相続における調停、審判が終わるまでにかかる期間は?
相続人同士の協議によって行われる相続は、それぞれの相続人の意見がぶつかりやすく、場合によっては調停に進むことがあります。
また調停でも結論が出ない場合は、裁判所による審判によって相続財産の分け方が決定されます。
では相続における調停、審判が終わるまでには、一体どれくらいの期間がかかるのでしょうか?
相続における調停が終わるまでにかかる期間は?
相続における調停は、家庭裁判所に調停を申し立ててから数ヶ月後に、“調停期日”という裁判所に相続人が出向く日が決定されます。
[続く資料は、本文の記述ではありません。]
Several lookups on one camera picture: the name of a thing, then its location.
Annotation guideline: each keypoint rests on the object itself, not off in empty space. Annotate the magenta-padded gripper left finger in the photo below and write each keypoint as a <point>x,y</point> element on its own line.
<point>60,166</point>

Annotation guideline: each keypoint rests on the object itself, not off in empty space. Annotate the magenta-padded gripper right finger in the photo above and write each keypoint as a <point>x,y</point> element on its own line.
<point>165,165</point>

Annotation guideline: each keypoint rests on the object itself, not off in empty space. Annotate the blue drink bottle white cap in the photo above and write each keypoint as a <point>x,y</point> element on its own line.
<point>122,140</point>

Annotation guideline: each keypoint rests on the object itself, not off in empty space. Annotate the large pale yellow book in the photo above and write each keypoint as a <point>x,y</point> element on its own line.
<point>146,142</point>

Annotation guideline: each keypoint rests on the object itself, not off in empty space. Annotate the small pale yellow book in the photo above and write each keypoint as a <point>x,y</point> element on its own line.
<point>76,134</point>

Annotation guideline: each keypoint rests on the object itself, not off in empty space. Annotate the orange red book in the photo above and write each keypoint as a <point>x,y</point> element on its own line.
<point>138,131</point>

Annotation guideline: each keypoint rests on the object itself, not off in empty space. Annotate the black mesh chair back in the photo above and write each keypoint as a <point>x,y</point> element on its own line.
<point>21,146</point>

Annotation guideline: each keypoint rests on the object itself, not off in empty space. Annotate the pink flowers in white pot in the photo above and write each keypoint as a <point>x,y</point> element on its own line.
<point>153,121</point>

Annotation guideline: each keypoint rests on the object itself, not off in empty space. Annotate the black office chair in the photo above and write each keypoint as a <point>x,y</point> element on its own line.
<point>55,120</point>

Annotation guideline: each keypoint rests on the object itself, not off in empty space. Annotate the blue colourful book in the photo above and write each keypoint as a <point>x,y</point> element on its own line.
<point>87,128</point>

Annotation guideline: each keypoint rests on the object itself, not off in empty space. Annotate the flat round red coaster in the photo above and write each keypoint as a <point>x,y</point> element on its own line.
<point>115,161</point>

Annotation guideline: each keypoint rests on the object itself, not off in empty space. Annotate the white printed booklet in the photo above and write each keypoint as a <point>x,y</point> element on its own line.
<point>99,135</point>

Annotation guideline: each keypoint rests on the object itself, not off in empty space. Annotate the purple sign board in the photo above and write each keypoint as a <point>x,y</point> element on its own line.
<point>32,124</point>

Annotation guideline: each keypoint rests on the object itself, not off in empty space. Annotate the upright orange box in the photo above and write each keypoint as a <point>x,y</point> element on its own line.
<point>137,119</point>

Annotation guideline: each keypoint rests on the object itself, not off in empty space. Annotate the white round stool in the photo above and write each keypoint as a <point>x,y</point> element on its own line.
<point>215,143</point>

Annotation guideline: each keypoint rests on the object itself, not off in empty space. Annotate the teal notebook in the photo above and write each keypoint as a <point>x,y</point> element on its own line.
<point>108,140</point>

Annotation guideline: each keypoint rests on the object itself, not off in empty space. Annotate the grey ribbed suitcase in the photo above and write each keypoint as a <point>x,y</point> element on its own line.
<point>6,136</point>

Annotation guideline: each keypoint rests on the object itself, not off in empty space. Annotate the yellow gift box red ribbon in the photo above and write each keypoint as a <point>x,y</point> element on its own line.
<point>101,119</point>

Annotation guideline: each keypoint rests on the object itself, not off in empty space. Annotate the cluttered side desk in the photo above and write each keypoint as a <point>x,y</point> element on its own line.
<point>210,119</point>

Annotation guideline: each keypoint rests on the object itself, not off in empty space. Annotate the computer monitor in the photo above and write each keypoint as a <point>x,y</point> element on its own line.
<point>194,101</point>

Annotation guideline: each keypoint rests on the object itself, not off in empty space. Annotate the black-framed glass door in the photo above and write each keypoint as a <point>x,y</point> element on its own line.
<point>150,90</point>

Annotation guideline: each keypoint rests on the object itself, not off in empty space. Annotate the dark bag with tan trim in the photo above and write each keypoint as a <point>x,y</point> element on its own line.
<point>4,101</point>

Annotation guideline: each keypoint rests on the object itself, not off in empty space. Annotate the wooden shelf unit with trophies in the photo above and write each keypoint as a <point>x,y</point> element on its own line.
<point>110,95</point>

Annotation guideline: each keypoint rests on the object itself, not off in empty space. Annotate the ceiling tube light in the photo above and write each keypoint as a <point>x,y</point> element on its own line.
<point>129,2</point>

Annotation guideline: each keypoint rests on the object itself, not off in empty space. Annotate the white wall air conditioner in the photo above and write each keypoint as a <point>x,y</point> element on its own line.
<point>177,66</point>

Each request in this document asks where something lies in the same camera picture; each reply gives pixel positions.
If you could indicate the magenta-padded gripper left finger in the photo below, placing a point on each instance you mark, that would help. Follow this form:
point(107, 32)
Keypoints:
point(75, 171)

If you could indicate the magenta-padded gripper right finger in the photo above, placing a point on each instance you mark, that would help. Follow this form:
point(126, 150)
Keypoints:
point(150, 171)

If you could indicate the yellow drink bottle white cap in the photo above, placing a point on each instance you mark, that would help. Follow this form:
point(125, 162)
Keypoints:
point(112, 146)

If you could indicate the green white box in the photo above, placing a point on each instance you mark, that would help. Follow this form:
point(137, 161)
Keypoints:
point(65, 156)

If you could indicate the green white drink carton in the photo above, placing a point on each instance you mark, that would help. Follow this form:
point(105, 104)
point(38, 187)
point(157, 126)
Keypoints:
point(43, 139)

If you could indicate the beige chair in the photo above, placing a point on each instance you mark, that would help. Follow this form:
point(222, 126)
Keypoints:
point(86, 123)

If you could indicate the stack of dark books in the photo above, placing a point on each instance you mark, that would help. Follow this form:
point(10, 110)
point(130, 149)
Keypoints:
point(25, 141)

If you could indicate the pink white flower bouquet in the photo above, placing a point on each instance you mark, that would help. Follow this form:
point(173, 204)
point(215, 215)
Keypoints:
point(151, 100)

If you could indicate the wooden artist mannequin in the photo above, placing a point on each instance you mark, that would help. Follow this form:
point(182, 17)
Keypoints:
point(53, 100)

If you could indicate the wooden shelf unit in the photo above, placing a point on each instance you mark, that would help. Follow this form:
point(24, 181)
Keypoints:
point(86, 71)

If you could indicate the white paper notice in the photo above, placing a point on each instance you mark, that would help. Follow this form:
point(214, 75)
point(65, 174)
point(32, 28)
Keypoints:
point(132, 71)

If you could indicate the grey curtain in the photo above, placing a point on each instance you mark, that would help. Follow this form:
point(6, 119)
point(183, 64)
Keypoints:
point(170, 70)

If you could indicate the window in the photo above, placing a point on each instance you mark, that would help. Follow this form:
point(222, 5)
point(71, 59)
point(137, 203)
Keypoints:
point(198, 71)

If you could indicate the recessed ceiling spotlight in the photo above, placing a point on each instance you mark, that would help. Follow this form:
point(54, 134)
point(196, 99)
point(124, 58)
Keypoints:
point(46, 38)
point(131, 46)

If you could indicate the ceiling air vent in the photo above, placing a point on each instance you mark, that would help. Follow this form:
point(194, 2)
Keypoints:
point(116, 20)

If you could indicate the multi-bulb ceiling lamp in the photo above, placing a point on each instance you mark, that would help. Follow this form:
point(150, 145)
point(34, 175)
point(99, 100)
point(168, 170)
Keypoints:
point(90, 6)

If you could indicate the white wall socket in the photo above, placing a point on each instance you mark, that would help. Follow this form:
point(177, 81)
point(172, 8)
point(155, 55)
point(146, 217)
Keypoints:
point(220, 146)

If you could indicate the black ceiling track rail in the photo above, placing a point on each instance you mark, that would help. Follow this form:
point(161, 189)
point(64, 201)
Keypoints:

この調停期日は約2ヶ月に1回存在し、その度に相続人が集まって、裁判所の担当者を交えながら財産の分け方について話すことになります。
調停における話し合いの一般的な形式は、意見がぶつかっている相続人が1人ずつ裁判所の担当者と話し合うという形式です。
もちろん、全員が一堂に会して話し合いをするケースもあります。
相続における調停がスタートしてから、意見がまとまり財産の分け方が決まるまでにかかる期間は、平均で1年前後だと言われています。
ちなみに半年以内で終わる場合は全体の30%~40%、半年~1年で終わる場合は30~40%、1年以上かかる場合は30%前後となっています。
調停期日は約2ヶ月に1回存在するため、期間を回数に換算すると平均で約6回、調停による話し合いが行われていることになります。
ただ調停による話し合いが11回以上に及ぶ場合が全体の約20%、21回以上に及ぶ場合も約3%あるため、3年近く調停が続いているケースもあります。
相続における審判が終わるまでにかかる期間は?
相続における審判は、調停で話がまとまらない場合に行われます。
審判では、裁判官から意見がぶつかっている相続人に対して事実確認がされ、証拠などをリサーチした上で、最終的に財産の分け方が決定されます。
審判に臨む相続人は、ほとんどが弁護士への依頼をしているため、実際審判の場に相続人が足を運ぶケースは多くありません。
もし証拠や意見が出尽くしている場合、審判自体は30分程度で終了することもあります。
ただ相続財産の分け方が決まるまでにかかる期間は、全体の約70%が1年以上となっています。
したがって、審判自体にかかる時間は短いとはいえ、相続財産の分け方が決定するまでの期間は非常に長いと言えます。
場合によっては3年以上の期間が必要なケースもあり、審判まで進むことがいかに相続人にとって負担になるかがわかります。
審判が行われる場(審理)が開かれる回数で言うと、平均回数は約10回となっています。
また多いケースでは、21回もの審理が行われることもあります。
ただこれはあくまで、調停と審判のトータルの期間、回数を合計したものです。
つまり審判だけで3年かかったり、審理だけで21回開かれたりするということではありません。
調停や審判は長引くほど損をしやすい
相続における調停や審判の期間が長くなるほど、相続人は最終的に損をしやすくなります。
なぜかと言うと、調停や審判に進んでしまった場合、ほとんどのケースで最終的に法定相続分にしたがって財産を分けることになるためです。
協議によって意見がぶつかっていなければ、それぞれの相続人がうまく相続財産を引き継げたにも関わらず、調停や審判に進んでしまったことで、結局意見が通らず、かえって引き継げる財産が少なくなってしまうというケースは往々にしてあります。
まとめ
相続における調停、審判が終わるまでにかかる期間について解説しました。
平均的な期間であっても、調停、審判が終わるまでには非常に長い期間がかかることを理解していただけたかと思います。
また相続における調停、審判にかかる期間が長くなっても、それぞれの相続人が期待する結果を得られるとは限りません。
むしろ損をしてしまう可能性が高くなるため、注意が必要です。